[whatwg] The problem of duplicate ID as a security issue from Mihai Sucan on 2006-03-14 (public-whatwg-archive@w3.org from March 2006)

From: Mihai Sucan <mihai.sucan@gmail.com>
Date: Tue, 14 Mar 2006 22:36:51 +0200
Message-ID: <op.s6e7jptdmcpsjg@localhost.localdomain>
Le Tue, 14 Mar 2006 14:03:42 +0200, Alexey Feldgendler  
<alexey at feldgendler.ru> a ?crit:

> To access the nodes inside sandboxes, the script in the parent document  
> can eithher "manually" traverse the DOM tree or do the following: first  
> find all relevant elements in the main document (starting from the root  
> noode), then find all sandboxes with getElementsByTagName() (which  
> doesn't dive inside sandboxes, but is able to return the sandboxes  
> themselves), then continue recursively from each sandbox found. This  
> involves somewhat more coding work, but I expect that finding all  
> mathing elements across sandbox boundaries will be a significantly more  
> unusual task than finding elements in the parent document (outside  
> sandboxes) or within a given sandbox.

Yes, I saw Ric's reply.

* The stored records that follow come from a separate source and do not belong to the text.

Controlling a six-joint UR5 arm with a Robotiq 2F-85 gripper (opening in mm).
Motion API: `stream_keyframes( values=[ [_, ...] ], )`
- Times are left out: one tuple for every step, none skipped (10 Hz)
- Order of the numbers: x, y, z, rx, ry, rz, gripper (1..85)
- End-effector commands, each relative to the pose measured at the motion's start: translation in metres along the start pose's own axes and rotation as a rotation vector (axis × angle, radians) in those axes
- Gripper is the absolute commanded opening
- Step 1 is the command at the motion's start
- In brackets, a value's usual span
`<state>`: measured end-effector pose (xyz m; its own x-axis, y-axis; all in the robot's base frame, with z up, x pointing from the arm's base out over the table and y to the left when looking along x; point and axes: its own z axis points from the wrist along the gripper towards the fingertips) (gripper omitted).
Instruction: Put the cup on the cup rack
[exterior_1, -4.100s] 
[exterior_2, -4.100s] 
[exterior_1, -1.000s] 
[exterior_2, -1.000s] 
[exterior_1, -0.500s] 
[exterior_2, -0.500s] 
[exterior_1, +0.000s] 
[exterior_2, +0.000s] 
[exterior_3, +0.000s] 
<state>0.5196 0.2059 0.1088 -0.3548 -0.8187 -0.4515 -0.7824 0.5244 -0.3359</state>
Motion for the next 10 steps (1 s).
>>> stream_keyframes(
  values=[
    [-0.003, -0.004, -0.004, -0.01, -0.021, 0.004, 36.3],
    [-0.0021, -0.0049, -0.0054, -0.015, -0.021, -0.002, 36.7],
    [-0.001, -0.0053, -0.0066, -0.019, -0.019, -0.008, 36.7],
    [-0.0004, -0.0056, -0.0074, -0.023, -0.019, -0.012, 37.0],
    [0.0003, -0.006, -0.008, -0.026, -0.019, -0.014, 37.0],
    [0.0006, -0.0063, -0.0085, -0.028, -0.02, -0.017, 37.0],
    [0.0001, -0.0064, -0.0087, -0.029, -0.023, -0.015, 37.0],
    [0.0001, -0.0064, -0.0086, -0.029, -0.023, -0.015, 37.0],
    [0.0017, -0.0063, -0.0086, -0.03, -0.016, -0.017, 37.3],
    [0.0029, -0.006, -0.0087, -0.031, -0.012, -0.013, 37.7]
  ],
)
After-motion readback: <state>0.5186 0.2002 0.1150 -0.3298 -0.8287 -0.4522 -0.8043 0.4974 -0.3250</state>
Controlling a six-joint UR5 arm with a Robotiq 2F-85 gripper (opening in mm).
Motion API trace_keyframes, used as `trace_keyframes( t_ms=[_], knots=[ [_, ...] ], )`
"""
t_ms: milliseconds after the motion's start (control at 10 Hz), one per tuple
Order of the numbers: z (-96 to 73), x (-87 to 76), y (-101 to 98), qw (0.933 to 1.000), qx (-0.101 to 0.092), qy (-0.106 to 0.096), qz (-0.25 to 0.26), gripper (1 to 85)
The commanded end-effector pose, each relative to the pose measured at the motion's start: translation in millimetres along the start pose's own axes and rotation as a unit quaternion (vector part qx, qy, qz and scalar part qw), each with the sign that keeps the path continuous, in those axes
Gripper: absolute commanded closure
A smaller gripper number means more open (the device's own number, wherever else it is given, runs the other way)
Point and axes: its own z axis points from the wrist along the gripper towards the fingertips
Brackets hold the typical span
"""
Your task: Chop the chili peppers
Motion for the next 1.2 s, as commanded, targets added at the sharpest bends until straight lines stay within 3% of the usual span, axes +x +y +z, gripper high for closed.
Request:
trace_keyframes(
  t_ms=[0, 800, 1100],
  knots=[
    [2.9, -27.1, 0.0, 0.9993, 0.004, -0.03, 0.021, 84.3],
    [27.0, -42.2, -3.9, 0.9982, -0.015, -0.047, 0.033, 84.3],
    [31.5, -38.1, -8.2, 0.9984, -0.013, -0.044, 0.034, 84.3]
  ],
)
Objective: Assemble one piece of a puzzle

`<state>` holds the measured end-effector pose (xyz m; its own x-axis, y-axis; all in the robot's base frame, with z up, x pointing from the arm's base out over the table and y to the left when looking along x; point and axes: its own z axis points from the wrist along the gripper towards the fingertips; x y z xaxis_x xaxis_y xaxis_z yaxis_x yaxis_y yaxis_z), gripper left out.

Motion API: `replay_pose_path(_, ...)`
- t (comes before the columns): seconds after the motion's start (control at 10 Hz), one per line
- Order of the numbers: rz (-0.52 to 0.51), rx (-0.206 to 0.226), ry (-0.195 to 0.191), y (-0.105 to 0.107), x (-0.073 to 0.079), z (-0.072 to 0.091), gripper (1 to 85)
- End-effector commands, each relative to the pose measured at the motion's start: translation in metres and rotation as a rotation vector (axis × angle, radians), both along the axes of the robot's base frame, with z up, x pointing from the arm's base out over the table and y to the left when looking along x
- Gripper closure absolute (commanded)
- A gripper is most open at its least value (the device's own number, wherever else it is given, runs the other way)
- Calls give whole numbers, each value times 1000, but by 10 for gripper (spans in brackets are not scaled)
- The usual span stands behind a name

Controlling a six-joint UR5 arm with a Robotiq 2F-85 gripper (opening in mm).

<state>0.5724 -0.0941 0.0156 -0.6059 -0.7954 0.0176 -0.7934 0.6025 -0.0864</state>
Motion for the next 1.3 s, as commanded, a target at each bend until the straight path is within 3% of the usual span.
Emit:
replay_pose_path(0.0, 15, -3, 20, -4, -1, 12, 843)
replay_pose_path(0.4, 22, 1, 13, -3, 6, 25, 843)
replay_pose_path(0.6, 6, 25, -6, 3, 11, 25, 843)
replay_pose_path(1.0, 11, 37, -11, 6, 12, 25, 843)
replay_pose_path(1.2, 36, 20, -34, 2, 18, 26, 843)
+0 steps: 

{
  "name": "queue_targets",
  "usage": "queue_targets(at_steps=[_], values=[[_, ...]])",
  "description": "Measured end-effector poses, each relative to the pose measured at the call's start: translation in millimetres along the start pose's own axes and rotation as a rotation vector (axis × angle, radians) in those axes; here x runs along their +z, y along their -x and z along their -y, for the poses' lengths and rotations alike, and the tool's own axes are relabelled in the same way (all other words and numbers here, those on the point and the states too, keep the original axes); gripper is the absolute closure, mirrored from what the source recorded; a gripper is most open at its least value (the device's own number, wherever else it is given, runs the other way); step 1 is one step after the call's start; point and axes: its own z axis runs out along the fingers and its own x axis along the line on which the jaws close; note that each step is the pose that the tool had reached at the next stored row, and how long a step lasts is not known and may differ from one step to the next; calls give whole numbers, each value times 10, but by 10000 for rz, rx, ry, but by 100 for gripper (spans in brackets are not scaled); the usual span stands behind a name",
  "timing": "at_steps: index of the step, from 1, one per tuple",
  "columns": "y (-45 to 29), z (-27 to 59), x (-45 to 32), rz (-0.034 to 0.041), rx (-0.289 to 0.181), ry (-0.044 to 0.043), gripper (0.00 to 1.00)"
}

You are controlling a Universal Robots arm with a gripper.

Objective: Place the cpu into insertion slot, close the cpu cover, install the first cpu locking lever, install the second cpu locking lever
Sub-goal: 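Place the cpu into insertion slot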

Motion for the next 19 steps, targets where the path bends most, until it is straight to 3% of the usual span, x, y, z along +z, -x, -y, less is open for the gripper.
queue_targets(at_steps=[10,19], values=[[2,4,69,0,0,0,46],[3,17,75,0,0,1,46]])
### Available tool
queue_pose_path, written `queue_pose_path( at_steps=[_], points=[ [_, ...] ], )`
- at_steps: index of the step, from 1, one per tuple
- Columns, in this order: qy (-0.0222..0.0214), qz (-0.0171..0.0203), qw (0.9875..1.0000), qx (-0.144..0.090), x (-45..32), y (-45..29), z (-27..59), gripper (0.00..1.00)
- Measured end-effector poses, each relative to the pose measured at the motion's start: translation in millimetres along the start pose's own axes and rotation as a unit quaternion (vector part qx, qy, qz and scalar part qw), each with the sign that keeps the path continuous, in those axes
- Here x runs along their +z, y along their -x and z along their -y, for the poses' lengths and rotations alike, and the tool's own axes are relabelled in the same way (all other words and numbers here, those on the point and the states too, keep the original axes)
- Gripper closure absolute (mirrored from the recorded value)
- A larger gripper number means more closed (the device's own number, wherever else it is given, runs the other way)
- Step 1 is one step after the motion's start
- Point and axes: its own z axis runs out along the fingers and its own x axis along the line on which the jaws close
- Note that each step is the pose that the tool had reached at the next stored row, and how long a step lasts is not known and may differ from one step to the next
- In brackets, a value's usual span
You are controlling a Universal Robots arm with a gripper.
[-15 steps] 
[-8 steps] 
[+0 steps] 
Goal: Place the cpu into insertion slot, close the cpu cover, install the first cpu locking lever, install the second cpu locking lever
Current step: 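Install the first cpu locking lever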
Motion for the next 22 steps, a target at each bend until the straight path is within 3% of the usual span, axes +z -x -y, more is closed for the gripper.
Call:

A nice suggestion, but that implies <sandbox> is a  
documentElement by itself, or is it a DOMSandbox needing to be defined?

<...>
> I hope that defining getElement(s)By* to not cross sandbox boundaries  
> will do the work.

Yes.

<...>
> Anyway, even if there are cases when "sandbox {overflow: hidden}" is not  
> enough, the possible extent of damage from misplaced content that  
> visually "jumps" out of the sandbox is a whole order less than the  
> extent of damage  from the exploit shown in my original message. It's  
> more important to handle the latter.
>
> A side note: it may help to specify a set of default styling rules for  
> the sandbox element so that it doesn't allow visual leakage of content.

I agree.

>>>> The spec can't do much in these situations. Shall the spec provide a  
>>>> way for CSS files to *not* be applied in <sandbox>ed content?
>
>>> *:not(sandbox) p { text-align: left; }
>
>> Yes, very interesting. I was aware of this, but I forgot of it.
>>
>> This would be better used coupled with a suggestion made in a thread  
>> "styling the unstylable" (on www-style): style-blocks.
>
> Sorry, I must have completely missed that thread... Can you give me the  
> link?

http://lists.w3.org/Archives/Public/www-style/2006Mar/thread.html
http://lists.w3.org/Archives/Public/www-style/2006Mar/0035.html

See my last reply. Theoretically it's not even remotely related to this  
thread, but if you think of it: style-blocks would help with sandboxing  
user styling (I can explain it to you on ICQ or private emails).

<...>
> Wikis are a somewhat outstanding example. These traditionally use custom  
> markup languages (mainly to make hyperlinking easier), but many of them,  
> like MediaWiki, allow a subset of HTML as well. (MediaWiki uses the  
> "whitelist" approach, but it seems to be at least theoretically  
> vulnerable to the duplicate ID trick.)

Very good point.

<...>
> This is true, but there is a problem with the whitelisting approach: the  
> set of elements and attributes isn't in one-to-one correspondence with  
> the set of broowser features. For example, one can't define a set of  
> elements and attributes which must be removed to prohibit scripting:  
> it's not enough to just remove <script> elements and on* attributes, one  
> must also check attributes which contain URIs to filter out  
> "javascript:". (I know it's a bad example because one would need to  
> convert javscript: to safe-javascript: anyway, but you've got the idea,  
> right?)
>
> While filtering the DOM tree by the HTML cleaner is easy, it approaches  
> the problem from the syntax point of view, not semantic. It's more  
> robust to write something like <sandbox scripting="disallow"> to  
> disallow all scripting within the sandbox, including any obscure or  
> future flavors of scripts as well as those enabled by proprietary  
> extensions (like MSIE's "expression()" in CSS). Browser developers know  
> better what makes "all possible kinds of scripts" than the web  
> application developers.
>
> Likewise, other browser features are better controlled explicitly ("I  
> want to disable all external content within this sandbox") than by  
> filtering the DOM tree. At least because not all new features, like new  
> ways to load external conteent, come with new elements or attributes  
> which aren't on the whitelist. Some features reuse existing syntax in  
> elegant ways.

Again, good point, but this is not entirely related to "duplicate ID as a  
security issue". Meaning, you are advocating for the <sandbox> element.  
That's something I also do, depending the way it's going to be defined (of  
course).

The <sandbox> element would make securing a web application from common  
security holes and other pitfalls much easier and elegant. Of course, it  
would also solve the duplicate IDs issue.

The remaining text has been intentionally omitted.